Jason squared his shoulders before walking through, emerging in the middle of the town’s main street. The sensation was very familiar to him; a disembodied sensation of movement, as if the world was turning around him. It was more intense than his usual shadow jumps, but he had experienced it a number of times now, with Hester’s portals.
A number of people were looking at him, having seen the archway rise up out of the ground. Sophie came through the portal after him, then Clive. He lacked the astral affinity that made portal travel more of an exhilarating rush than stomach-churning lurch.
“Alright, test over,” Jason said. “Back we go.”
“Give me a moment,” Clive groaned.
On the way back to the city they experimented with the power, finding three major limitations. One was distance. As best they could tell, the range was around forty kilometres. Clive’s told Jason that was normal for a portal ability and he could expect it to rapidly improve. It would increase by it’s current range at each minor threshold of advancement, meaning that by the time it reached the peak of bronze rank, it would have ten times the range.
The next second limitation was capacity. Ten iron-rankers or one bronze ranker could pass through the gate in either direction before the power was consumed. One iron ranker would be able to pass through and come back five times before the gate was depleted.
They were able to talk a bronze-ranker they encountered on the way back into testing it, but could not find enough regular people willing to walk through the sinister magic archway for testing purposes. Suggesting that the ones who were up for it go through and back multiple times resulted in the few they could find backing out. It was at that point that Belinda asked the obvious question.
“Why not just ask your interface power?”
Jason and Clive looked at each other, then shared a nod.
Help: Ability limitations, [Path of Shadows] (Dark)
Capacity (Bronze 0): 1 bronze-rank, living entity. Alternatively, 10 iron-rank instead of 1 bronze, and 10 normal-rank instead of 1 iron-rank.Capacity is reduced by taking large amounts of non-living material through, either directly or in dimensional bags. Items in dimensional storage generated by personal powers do not count against the capacity.Range (Bronze 0): 40 kilometres. Destination must have been previously visited, before or after obtaining this ability.

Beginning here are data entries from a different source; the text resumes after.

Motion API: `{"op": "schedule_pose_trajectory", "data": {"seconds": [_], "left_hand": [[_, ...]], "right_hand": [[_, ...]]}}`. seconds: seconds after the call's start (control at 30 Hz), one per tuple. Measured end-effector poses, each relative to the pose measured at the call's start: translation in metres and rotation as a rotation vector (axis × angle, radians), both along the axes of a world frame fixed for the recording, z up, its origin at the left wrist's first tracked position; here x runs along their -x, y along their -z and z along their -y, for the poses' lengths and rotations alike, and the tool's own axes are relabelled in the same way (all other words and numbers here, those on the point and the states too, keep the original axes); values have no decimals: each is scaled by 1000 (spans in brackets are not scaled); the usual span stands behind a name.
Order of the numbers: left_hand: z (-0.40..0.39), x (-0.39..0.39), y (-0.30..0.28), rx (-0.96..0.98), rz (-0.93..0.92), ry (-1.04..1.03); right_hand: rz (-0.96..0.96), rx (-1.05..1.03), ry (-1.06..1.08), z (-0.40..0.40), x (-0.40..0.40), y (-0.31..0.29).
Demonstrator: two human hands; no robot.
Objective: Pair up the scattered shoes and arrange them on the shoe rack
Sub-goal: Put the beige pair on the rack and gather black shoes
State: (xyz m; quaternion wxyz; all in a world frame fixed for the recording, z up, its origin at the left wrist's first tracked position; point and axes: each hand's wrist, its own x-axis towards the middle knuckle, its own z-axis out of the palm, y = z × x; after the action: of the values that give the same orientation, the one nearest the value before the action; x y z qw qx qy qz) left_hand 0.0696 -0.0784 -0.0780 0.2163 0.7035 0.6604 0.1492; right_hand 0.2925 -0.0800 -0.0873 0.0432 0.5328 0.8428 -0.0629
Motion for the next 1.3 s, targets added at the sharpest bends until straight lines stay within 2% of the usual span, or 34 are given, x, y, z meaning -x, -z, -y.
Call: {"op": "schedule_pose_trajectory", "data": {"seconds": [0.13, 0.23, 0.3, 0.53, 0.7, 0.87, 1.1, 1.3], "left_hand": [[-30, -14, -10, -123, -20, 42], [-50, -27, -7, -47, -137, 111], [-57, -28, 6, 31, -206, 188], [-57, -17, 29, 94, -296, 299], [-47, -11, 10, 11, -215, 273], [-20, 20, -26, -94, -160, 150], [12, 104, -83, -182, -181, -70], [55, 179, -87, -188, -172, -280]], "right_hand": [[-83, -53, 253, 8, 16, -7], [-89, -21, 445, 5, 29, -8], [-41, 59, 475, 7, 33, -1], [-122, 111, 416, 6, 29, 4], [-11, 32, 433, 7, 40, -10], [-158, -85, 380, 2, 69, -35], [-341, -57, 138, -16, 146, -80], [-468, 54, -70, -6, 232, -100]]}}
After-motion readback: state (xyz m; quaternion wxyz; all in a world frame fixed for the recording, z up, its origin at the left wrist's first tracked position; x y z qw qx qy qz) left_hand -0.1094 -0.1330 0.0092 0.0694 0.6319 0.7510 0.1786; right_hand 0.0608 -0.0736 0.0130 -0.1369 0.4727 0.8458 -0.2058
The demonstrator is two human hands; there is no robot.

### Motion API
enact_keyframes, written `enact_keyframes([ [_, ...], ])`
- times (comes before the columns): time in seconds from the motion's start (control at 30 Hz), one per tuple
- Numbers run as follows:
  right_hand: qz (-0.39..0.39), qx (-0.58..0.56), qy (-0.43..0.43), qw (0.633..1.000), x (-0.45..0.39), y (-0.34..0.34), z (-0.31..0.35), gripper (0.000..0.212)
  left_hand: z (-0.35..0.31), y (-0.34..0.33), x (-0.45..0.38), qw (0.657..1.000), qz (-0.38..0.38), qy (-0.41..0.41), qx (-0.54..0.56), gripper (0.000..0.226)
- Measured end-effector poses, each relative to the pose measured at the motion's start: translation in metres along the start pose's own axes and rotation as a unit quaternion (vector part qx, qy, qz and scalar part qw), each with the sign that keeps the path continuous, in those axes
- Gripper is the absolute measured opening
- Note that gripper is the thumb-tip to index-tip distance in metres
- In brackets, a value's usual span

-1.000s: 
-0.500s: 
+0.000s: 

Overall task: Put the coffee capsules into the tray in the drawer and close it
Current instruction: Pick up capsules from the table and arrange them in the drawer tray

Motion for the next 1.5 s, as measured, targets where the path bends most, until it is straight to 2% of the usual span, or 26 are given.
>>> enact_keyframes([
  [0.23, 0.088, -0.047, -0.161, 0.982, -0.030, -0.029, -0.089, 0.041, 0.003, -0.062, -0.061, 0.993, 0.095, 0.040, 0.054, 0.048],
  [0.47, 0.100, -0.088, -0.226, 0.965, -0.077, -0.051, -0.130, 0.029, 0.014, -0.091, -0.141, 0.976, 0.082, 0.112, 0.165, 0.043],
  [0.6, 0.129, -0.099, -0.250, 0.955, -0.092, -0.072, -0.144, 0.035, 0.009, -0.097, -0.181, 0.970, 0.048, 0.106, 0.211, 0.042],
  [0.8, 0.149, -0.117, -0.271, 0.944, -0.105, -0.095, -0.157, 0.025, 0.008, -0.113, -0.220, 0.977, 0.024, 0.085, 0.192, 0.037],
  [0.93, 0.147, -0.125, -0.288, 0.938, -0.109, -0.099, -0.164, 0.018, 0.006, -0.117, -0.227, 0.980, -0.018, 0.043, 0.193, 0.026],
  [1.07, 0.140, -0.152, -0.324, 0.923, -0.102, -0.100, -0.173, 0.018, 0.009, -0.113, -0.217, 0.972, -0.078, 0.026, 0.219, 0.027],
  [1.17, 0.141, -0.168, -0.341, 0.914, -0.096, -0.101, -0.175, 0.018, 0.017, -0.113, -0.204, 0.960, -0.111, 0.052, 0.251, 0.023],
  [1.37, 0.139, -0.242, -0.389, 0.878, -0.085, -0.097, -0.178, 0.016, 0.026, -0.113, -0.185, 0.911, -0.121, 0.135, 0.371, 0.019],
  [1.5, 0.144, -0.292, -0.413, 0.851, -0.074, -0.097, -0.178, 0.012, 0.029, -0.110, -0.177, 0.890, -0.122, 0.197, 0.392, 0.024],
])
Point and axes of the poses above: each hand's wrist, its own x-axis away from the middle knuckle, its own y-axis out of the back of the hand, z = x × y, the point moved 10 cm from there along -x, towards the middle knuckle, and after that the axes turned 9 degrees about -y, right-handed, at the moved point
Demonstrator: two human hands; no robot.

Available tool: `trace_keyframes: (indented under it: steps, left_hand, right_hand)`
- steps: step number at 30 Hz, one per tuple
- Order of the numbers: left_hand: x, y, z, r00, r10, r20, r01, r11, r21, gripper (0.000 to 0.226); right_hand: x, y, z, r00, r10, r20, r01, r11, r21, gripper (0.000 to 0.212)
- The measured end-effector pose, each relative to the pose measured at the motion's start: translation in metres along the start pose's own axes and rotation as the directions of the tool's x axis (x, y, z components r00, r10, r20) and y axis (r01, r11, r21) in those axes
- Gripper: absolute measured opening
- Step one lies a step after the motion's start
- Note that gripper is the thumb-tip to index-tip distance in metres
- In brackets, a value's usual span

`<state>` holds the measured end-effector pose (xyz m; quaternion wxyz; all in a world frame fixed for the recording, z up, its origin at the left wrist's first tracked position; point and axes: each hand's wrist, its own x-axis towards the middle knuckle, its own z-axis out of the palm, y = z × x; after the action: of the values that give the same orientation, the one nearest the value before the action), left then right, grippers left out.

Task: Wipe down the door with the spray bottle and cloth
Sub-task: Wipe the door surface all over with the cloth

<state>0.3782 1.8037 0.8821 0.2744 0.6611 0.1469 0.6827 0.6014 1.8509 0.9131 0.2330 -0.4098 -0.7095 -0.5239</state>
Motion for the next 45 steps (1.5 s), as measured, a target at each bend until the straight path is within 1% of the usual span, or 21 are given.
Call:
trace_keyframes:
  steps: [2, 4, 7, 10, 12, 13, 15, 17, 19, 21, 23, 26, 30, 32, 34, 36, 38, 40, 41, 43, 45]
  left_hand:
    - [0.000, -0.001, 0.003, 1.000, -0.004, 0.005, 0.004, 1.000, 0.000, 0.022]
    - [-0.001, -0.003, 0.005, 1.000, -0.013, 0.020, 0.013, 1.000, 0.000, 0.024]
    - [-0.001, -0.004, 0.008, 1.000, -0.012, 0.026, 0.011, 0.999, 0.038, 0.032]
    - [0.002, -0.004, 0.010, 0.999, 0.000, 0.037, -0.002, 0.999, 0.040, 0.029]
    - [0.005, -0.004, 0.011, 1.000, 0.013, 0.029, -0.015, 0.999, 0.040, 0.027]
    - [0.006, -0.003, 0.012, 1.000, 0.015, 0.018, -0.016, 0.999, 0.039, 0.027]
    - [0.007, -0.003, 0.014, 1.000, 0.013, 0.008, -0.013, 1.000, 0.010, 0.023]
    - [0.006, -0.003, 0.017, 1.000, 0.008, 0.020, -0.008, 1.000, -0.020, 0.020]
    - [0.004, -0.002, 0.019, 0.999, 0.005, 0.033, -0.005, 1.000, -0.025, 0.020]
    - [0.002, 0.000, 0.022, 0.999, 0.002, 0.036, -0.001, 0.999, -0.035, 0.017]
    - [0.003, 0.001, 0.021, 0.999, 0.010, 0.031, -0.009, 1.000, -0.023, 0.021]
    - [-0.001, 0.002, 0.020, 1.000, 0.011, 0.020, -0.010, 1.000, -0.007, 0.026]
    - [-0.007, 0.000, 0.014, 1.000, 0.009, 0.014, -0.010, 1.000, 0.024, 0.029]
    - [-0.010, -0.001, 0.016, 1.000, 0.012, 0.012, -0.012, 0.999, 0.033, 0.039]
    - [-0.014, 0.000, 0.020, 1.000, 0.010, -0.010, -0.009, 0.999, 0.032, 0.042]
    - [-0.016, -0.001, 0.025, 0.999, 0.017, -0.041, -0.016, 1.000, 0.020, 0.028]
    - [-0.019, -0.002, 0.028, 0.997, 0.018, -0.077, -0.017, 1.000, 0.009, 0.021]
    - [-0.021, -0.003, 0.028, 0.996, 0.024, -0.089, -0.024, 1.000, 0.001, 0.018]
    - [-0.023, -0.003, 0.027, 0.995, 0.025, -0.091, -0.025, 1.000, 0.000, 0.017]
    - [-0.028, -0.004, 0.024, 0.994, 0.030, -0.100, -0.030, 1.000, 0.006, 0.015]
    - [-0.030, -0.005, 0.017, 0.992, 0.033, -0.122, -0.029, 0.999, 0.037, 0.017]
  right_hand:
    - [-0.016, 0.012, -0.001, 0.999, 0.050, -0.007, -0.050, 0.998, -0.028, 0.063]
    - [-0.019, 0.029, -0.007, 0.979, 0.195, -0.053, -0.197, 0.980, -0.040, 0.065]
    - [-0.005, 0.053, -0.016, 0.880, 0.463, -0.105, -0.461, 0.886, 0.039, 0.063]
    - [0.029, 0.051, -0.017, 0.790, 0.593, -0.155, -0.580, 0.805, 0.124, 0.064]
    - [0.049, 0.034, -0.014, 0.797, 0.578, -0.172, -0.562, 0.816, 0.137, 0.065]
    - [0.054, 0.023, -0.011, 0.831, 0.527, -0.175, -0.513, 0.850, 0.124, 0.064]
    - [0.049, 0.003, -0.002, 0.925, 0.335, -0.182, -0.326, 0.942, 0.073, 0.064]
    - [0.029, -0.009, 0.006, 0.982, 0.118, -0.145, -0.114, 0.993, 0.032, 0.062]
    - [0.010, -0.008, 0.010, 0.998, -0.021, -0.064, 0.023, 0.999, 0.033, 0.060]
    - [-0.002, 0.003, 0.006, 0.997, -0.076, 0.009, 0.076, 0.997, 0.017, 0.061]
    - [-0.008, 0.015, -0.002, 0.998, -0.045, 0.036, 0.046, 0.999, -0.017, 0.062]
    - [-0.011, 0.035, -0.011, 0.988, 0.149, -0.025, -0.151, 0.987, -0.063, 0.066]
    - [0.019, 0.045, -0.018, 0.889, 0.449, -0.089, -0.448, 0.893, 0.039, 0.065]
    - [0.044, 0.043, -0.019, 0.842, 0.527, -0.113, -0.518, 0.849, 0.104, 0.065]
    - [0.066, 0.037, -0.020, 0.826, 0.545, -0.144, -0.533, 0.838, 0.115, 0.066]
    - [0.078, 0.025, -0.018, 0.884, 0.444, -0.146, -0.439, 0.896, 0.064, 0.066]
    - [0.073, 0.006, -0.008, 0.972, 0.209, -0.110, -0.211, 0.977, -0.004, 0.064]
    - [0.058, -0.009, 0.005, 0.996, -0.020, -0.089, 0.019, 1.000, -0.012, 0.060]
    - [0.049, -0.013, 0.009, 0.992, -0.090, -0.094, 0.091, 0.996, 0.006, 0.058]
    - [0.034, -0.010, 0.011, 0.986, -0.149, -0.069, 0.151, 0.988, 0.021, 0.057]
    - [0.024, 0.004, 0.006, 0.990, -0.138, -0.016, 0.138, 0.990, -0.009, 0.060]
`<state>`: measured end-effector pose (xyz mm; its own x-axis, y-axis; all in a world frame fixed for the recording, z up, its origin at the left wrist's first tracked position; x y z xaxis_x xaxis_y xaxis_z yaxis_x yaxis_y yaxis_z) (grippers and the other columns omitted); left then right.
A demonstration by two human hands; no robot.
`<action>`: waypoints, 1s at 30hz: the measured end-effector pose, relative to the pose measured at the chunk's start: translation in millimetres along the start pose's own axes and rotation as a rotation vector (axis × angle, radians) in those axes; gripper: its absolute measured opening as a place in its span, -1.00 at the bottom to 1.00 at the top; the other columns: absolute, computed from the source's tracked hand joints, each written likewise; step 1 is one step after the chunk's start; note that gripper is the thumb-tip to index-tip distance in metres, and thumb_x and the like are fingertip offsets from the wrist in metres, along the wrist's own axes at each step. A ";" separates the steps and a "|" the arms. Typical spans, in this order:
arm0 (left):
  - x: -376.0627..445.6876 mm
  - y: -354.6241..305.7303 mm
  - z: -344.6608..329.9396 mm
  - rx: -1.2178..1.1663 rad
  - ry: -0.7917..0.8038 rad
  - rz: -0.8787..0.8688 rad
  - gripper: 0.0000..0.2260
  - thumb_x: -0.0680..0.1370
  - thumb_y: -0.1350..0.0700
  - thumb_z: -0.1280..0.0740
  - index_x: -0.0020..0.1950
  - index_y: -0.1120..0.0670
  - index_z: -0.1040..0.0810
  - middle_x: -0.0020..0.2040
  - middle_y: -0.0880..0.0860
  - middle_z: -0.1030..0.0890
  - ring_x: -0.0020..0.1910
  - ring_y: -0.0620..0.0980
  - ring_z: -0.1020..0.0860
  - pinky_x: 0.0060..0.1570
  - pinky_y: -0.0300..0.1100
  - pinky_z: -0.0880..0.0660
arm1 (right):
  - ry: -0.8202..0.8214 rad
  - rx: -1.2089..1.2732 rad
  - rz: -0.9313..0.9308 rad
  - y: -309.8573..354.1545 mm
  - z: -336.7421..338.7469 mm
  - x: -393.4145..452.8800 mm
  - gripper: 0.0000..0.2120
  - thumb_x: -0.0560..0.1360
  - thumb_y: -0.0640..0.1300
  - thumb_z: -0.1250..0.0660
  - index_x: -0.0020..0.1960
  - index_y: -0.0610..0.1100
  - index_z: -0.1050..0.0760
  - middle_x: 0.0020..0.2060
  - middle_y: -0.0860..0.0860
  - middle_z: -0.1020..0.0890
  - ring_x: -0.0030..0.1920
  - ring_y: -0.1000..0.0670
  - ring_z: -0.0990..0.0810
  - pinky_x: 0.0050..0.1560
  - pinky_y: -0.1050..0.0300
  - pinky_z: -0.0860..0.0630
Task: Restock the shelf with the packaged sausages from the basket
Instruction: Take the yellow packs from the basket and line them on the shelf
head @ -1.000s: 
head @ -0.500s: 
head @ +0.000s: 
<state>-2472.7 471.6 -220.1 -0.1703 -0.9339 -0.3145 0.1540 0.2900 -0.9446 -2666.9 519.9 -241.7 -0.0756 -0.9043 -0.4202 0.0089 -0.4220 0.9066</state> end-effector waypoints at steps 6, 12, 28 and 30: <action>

“That was deliberate,” Jason said.
“We wanted to field-test the power with unbiased views before looking to the interface,” Clive added.
“You forgot the blindingly obvious thing, didn’t you?” Belinda asked.
“Yes,” Clive said immediately. “Yes we did.”
“Seriously, Clive?” Jason asked. “You folded like an origami swan you have to put somewhere without throwing it away for long enough that the person who made it for you won’t get offended when you finally throw it out and claim the humidity made it fall over or something.”
“That was very specific,” Sophie said.
“Completely hypothetical,” Jason asserted firmly.
“What’s origami?” Neil asked.
After getting back to the city, Clive and Jason told the team about the idea of going back into the Order of the Reaper’s astral space.
“There are no guarantees,” Clive said. “Jason’s ability doesn’t say anything about breaching dimensional barriers. That means we have no idea if we can get it to work, or how long it will take to figure that out. I’ll be going to stay with Emir’s team at Sky Scar Lake to work on the issue and Jason will be portalling in every day so we can do a series of tests.”
“In the meantime,” Jason suggested, “those of us who planned to work at the training centre being set up should do just that. We can also use this time to decide, as a team, if going back to the astral space is something we want to do. We have no idea how many unknown dangers we would face, so even if we can go back, it doesn’t mean that we should.”